The decline in the death rate was highest in Massachusetts’ poorer counties and among populations who were uninsured before the law was passed, the paper said. The improvement was twice as great for minorities as it was for whites, the researchers found.

The researchers did not find any change in death rates for Massachusetts residents above 65 years old, the paper said.

Massachusetts’ death rate was also compared with the rate in similar populations without a universal health-care law. In 513 counties in 46 states that did not have such a law, mortality rates did not change over the same period, the researchers found.

“Reform in Massachusetts was associated with a significant decrease in all-cause mortality compared with the control group,” the authors write.

Previous, smaller studies on the influence of state health-care reform on death rates have been inconclusive, but experts on Tuesday praised the most recent paper – by researchers at Harvard University’s School of Public Health in Boston – as offering perhaps the most comprehensive look yet at the influence of universal health care on death rates.

“In the hierarchy of evidence, this ranks way above everything we’ve seen in the past in terms of the effects on mortality,” David Meltzer, a health economist at the University of Chicago who was not involved in the research, told The New York Times.

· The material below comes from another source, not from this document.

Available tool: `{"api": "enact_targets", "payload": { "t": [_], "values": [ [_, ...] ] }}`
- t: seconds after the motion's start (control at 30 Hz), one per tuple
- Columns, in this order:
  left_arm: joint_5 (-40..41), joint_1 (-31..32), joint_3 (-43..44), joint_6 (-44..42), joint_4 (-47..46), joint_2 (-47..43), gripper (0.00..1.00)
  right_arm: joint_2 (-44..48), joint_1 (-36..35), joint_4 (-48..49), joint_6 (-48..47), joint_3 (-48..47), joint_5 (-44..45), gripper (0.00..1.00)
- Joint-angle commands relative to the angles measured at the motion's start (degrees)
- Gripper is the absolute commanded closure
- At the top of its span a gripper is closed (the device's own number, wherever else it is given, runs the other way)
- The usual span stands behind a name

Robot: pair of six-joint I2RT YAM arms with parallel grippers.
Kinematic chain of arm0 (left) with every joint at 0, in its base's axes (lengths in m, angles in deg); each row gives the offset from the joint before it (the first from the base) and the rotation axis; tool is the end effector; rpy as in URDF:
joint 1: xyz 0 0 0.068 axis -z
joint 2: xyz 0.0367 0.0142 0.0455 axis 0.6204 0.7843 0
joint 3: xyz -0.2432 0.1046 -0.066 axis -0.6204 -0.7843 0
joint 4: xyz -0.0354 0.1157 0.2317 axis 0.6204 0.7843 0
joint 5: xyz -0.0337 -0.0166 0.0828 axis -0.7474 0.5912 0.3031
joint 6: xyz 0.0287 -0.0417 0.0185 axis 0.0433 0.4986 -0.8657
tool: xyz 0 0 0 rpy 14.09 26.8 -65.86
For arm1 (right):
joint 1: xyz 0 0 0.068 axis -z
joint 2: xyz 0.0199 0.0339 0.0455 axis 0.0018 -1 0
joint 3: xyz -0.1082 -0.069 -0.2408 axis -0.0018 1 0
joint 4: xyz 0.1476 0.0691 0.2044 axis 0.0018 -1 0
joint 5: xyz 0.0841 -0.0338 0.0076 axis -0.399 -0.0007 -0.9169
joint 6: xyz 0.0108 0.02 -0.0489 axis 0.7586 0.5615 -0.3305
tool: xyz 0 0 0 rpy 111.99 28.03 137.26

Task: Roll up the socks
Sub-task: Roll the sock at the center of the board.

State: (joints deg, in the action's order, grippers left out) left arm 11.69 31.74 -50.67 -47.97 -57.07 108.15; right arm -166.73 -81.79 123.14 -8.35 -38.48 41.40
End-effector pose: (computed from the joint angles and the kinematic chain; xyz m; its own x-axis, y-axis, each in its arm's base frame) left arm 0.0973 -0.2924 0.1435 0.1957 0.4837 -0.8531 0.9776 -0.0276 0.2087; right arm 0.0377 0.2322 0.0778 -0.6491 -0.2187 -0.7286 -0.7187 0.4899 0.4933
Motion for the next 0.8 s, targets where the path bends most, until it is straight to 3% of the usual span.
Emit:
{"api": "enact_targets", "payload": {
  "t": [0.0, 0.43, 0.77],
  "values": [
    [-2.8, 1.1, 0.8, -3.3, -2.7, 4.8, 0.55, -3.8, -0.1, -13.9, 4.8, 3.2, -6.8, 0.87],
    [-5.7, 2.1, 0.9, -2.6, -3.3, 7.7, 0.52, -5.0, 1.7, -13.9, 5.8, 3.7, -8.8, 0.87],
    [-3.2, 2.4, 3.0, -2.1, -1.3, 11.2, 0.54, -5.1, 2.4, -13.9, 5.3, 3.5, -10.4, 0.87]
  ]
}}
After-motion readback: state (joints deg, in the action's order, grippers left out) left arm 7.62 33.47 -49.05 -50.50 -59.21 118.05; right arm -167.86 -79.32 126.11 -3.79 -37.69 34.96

Still, the paper’s authors caution, the research shows just a correlation between Massachusetts’ health-care reform and lowered death rates, and it does not definitively show that health reform caused mortality rates to ebb.

The Massachusetts law is popularly known as “Romneycare,” so named after Mitt Romney, the state’s governor at the time. Though other states have flirted with health-care reform, introducing a number of statewide changes, Massachusetts is so far the lone state to undergo a complete overhaul, extending coverage to almost everyone, according to the Times.

Should Obamacare replicate Massachusetts’ success, resulting in a national 3 percent decline in adult death rates, that would translate into about 17,000 fewer deaths a year, according to the Times. Government statistics show that more than 8 million people have so far signed up for health insurance under Obamacare, exceeding expectations for sign-ups, despite the troubled rollout.

Experts note, though, that Massachusetts’ experience might not be transferable to other states, since the Bay State, richer and whiter than most states, is generally recognized as able to offer a higher quality of health care to consumers than can most parts of the United States.

“I would be surprised if we didn’t see a closing of the gap that could be attributed to improved coverage rates,” Barbara Ferrer, executive director of the Boston Public Health Commission, told WBUR.

But, she told the public radio station, “We have to be a little bit wary, that you can’t just insure people without making sure that they have access to high-quality services. But certainly in Massachusetts we’re able to do both.”